油藤商事では、自動車の自動洗車機に通常使用される合成洗剤のかわりに、一般家庭から回収した廃食油からつくられるリサイクル液体石けんを使用する「エコ洗車」を行っています。

自動車洗車は大量の水と洗剤を使用します。一般的に使われる洗車機洗剤は、「洗浄剤」「WAX剤」「コート剤」の3種類の強力な界面活性剤入り洗浄剤を使用しています。洗剤の他にワックス成分のコート剤などを含んだ大量の洗車排水はいったいどのように処理されているのでしょうか。
ガソリンスタンドには、法律で義務付けられた油水分離槽が設置されています。敷地面積などによって設置する槽の大きさが決定されますが、一般的に4槽式もしくは5槽式分離槽です。これは、油分と汚泥を分離する槽でありますが、水分中に含まれた洗剤成分は処理されずに下水道や河川に流れています。1日あたりの排出量が、規制基準以下ですので、なんら法律上問題ないのですが、洗車機メーカーやGS業界でも多少の議論になってきています。しかしまだまだ大きく問題視されていないのが現状のようです。

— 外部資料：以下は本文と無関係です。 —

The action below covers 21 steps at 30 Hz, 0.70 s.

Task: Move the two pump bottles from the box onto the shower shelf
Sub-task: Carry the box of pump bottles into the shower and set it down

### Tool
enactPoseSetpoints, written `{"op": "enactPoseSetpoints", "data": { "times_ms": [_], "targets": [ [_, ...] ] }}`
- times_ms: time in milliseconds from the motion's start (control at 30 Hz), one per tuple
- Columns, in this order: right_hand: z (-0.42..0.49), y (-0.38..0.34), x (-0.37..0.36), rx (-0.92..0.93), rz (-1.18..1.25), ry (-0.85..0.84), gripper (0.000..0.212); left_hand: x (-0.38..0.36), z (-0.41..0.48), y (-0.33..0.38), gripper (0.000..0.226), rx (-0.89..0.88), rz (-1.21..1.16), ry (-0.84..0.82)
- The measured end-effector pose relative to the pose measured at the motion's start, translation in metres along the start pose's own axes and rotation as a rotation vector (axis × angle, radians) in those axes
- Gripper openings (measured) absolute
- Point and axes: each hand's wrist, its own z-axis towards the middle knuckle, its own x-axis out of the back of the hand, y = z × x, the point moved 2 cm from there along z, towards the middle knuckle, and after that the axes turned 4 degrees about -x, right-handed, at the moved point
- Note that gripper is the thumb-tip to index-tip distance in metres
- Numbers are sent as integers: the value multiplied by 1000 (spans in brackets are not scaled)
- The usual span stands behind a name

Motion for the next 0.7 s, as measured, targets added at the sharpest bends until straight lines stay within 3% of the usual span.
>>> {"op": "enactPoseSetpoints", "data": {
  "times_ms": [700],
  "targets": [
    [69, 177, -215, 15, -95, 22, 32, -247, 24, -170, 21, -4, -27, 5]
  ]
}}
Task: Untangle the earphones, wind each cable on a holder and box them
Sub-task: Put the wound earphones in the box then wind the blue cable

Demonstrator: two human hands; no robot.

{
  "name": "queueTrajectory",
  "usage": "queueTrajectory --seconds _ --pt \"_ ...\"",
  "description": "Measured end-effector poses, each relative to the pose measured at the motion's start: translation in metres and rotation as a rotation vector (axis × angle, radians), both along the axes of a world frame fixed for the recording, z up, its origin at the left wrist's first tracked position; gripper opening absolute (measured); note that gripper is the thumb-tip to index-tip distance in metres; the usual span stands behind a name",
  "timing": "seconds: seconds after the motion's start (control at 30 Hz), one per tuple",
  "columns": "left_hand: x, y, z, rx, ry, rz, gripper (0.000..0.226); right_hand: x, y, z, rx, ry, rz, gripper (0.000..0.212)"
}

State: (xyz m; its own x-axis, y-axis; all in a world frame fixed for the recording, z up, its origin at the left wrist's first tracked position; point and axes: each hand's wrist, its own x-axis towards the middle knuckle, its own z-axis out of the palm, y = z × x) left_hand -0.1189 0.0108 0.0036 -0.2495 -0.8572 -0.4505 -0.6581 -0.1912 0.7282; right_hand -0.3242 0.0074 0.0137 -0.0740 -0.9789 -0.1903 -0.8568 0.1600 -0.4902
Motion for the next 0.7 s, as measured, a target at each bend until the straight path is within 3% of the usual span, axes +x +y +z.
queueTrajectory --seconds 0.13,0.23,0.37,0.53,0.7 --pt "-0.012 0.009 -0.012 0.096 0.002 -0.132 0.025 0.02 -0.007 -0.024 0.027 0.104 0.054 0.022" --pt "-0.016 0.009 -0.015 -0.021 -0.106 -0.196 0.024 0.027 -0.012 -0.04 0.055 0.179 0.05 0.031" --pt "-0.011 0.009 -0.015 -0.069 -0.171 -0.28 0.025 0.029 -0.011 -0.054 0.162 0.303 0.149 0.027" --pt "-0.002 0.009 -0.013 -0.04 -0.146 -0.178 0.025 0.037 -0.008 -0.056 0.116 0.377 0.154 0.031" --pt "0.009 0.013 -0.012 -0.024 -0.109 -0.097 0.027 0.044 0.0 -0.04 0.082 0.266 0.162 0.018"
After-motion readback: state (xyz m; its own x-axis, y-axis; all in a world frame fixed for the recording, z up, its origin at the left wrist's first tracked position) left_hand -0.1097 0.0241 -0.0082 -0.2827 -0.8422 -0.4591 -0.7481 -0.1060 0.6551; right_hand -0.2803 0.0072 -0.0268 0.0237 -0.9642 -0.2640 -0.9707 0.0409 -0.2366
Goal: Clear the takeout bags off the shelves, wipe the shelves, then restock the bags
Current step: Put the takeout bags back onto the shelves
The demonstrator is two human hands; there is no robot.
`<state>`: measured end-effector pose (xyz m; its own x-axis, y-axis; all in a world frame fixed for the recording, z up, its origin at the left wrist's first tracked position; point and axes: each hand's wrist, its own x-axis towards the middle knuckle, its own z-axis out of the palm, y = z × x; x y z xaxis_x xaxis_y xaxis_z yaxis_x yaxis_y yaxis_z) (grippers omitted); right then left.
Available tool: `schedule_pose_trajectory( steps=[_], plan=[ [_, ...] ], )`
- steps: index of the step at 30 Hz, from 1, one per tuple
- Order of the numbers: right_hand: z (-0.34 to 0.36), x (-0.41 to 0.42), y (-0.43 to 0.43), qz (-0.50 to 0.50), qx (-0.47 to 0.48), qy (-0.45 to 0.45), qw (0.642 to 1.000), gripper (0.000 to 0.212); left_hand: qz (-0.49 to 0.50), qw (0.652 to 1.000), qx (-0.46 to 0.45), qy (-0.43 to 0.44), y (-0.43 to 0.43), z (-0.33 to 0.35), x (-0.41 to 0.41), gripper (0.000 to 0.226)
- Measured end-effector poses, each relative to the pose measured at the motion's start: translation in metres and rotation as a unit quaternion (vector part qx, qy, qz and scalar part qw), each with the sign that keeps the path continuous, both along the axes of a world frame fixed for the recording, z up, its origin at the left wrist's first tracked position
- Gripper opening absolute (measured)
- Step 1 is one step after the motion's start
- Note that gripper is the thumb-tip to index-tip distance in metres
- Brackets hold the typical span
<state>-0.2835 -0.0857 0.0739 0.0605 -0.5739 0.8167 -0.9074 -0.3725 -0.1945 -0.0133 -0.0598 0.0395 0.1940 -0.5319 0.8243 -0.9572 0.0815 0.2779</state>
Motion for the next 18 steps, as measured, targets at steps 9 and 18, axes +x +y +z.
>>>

滋賀県では、びわ湖の汚染に端を発し、1980年代より主婦を中心に石けん運動が盛り上がり、富栄養化防止条例などを制定した実績があるのですが、その県下のガソリンスタンドが何ら問題なく洗車排水を流していることに当初非常に驚きました。またさらに最近ではショー効果を高めるために車全体を泡で包む「泡洗車」が洗車機メーカー推奨で提案されているのには驚きを隠せません。
このような現状を打破するために当社では、リサイクル液体石けんを使う「エコ洗車」を始めました。まだまだ実験段階の域を抜け出せませんが、全国のガソリンスタンドで石けん(リサイクル)洗車が行われると非常に水質浄化向上に役立つのではないでしょうか。
廃食油リサイクル石けんは以前より販売されていましたが、そのイメージから販売に苦慮していた経緯があります。身体を洗ったり洗濯をしたりするのには少なからずの抵抗がありますが、自動車を洗うという目的での使用は、これからの廃食油リサイクル石けんのマーケットに大きな需要を生み出すのではないでしょうか!
また、回収した廃食油からつくられる石けんを洗車に利用するということでひとつの循環が生まれ、持続可能な地域循環型社会実現の一端も担っています。